WHAT YOU SHOULD DO: Write out the lines of the material below exactly, beginning at the line with "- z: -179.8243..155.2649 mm" and stopping after the line with "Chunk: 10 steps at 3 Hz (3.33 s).", and leave out the pictures.

[Opening DATASET EXTRACT section]

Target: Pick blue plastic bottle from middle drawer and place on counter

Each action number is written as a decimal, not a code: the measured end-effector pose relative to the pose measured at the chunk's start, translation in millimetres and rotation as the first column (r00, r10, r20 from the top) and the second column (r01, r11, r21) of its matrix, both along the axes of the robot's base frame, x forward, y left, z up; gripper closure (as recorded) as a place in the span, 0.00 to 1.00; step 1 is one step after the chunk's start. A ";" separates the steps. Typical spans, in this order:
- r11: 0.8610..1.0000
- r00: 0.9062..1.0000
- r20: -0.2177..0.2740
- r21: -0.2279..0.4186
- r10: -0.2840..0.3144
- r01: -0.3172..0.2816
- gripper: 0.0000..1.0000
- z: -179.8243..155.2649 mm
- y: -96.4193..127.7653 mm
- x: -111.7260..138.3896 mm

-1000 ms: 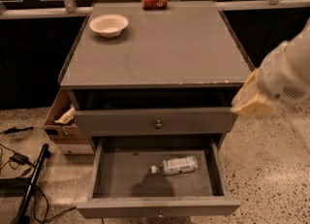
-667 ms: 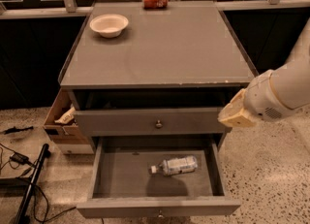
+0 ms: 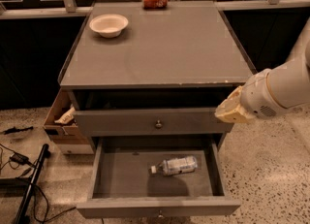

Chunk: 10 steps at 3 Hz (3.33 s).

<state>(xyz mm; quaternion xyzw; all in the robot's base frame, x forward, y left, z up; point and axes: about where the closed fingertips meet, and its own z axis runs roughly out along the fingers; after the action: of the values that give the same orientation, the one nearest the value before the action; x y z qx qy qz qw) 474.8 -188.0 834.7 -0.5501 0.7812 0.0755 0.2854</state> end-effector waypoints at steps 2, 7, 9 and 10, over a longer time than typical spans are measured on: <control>1.000 1.000 0.019 0.000 -0.001 0.001 1.00 -91.5 -12.4 3.7; 0.987 0.999 -0.052 0.160 0.007 0.001 0.85 -282.7 13.3 21.4; 0.979 0.997 -0.065 0.201 0.037 -0.023 0.38 -324.0 30.1 24.6; 0.973 0.997 -0.056 0.227 0.050 -0.036 0.17 -346.9 36.8 28.9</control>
Offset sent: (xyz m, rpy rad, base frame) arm 0.0107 -0.0247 -0.1711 0.0186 -0.0369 -0.0160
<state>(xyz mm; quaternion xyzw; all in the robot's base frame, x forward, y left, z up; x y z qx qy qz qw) 503.6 -151.1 487.8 -0.5282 0.7639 0.1868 0.3203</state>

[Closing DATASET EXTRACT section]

RESPONSE TO THIS EXERCISE:
- z: -179.8243..155.2649 mm
- y: -96.4193..127.7653 mm
- x: -111.7260..138.3896 mm

-1000 ms: 
-667 ms: 
+0 ms: 

Chunk: 10 steps at 3 Hz (3.33 s).

This exercise is now complete.